Well a small scare yesterday.  I was changing pants for dinner plans... thought it would be nice not to wear the typical work-out clothing...and noticed my right quad was swollen.  Like, twice the size of the left.  
My sister-in-law happened to fly home with me from my first airline travel from Boston and was also concerned.  I had just finished an hour of therapy on the Locomat (one of the fancy machines where I am walking on a treadmill with technology).  The day prior I had done 2 hours of standing and electrical stimulation, that was also my first day back at PT.  I had taken a week off to fly to Boston for an American Alpine Club fancy gala/dinner and to visit my brother.  While I swam 2 of the days in Boston and had a great stretch session one day, I think I was a little more still.  Flying, as a paraplegic, does have potential to give us blood clots.  We aren't able to jiggle our legs, stand up, stretch em out.  Our artery's and veins also have potential to shrink, as we aren't moving our legs so blood flow is low through the anyway.
Thursday night, I went to the ER.  They ultra-sounded my leg.  I had a blood clot in my upper right thigh.  Perhaps from the flying.  
Today, Friday, I started a new tradition of taking blood thinners!  WOOT WOOT! :)  Bah, more drugs to take, more side-effects that are frustrating.  I took pride in being a healthy person who was body aware.  This injury is frustrating in that I can't feel, I don't know...and I have to pay attention even closer.  
The leg is still quite swollen, which stresses me out.... there isn't much room for it to grow bigger and I don't like the idea of permanent effects this may cause.  Like damage to my vein, causing a more chronic condition.  WOWZERS.

On that note.  Here are some pictures of the event all dressed up, maybe my leg, and maybe a video of airport fun.


Posted on February 12, 2018

UpdateImage

Posted on February 12, 2018

I was just sitting today.....  funny?  not funny?  

Either way, its true.  I am sitting up in Estes Park this weekend, at Karla's house.  Her house, for now, is easier and more home-like.  I love my roommate and MY house but the driveway is steep and snow filled.  The house does not feel like mine right now, Max is gone and it is not fully accessible so I feel a little uncomfortable there.  

I need to do a little work in the shower, take off the glass shower door and hang a rod with a curtain.  I also need to add a handle in the bath and swap the system over to a hand held (but hangable) nozzle.  

Kitchen-wise, I am not sure yet.  There were many things I wanted to do to the kitchen before this accident and I think they would still be advantageous and nice to do.  I am sort of waiting to do anything much to this house though, as I feel if I do return to Estes Park I should probably move elsewhere.  Somewhere a little more accessible in and out.  My road being so ridiculously steep makes access most difficult in winter.  Plus I am not quite sure what the shit I am doing on the job front.  

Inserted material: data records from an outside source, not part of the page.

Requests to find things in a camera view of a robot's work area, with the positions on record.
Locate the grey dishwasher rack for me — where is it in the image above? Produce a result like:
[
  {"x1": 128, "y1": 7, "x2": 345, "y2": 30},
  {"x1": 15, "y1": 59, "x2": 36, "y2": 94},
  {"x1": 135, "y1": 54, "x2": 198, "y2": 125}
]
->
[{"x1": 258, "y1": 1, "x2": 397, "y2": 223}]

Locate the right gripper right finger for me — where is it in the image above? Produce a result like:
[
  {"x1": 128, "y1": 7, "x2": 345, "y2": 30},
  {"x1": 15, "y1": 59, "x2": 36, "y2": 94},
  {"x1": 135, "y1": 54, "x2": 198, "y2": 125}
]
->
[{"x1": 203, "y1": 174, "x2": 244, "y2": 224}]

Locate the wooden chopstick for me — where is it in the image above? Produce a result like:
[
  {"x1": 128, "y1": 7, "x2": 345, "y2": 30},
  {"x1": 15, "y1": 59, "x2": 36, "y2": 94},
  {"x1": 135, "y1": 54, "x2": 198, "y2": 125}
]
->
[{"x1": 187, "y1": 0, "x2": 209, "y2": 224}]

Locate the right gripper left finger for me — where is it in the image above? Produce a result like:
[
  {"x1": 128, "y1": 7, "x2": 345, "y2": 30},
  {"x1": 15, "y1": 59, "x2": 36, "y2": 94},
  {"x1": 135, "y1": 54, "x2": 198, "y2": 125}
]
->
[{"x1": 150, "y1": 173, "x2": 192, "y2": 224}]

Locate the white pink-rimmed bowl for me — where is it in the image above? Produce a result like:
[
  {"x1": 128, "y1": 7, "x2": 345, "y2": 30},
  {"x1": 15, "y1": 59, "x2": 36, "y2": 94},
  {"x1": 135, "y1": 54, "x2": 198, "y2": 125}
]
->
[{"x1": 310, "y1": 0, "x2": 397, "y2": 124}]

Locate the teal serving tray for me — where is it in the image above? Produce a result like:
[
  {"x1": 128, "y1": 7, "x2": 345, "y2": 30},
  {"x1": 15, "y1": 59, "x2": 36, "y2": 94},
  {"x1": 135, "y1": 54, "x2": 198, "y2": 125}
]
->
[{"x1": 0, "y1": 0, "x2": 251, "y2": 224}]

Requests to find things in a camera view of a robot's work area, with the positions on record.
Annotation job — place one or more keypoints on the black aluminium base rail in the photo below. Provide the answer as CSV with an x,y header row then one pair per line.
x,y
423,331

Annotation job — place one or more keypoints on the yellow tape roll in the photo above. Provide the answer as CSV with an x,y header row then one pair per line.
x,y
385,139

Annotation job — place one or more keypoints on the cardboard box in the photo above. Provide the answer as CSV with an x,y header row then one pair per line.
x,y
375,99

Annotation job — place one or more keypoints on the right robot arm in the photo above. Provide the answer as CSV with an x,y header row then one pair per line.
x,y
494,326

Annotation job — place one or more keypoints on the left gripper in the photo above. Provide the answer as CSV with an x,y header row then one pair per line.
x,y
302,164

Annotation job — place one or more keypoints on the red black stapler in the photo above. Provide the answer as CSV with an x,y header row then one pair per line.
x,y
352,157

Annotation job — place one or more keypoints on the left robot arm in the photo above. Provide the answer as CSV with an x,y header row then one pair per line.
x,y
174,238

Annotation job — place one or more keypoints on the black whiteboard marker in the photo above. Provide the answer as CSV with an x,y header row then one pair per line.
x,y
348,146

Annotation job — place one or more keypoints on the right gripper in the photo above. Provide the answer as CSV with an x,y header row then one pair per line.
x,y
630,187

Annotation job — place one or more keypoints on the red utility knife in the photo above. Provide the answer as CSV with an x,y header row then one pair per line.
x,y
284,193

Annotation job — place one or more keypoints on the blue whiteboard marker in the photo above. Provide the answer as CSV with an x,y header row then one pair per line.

I am quite confused by most days, do I start work again full force?  Am I feeling like I need to because my brain works and I can't sit still?  Should I be taking this time to focus REALLY freekin focus on rehab?  How much?  Am I crazy to put so much energy into my legs?  How much energy is too much?  

Cripes.  I am tired just writing all that, good thing I am sitting.  You should sit too :)  

So that is most days currently.  I live at a friends house in Denver and commute to Craig still.  My car has been 'climbing rangered' out with a 2-1 pully system so I can pull and push my wheelchair in and out.  I am still at Craig five days a week for a couple of hours doing PT and one-on-one sessions.  I think it is good for my brain, but also good for the body and the healing.  I may never walk again but if I don't try...they I certainly never will.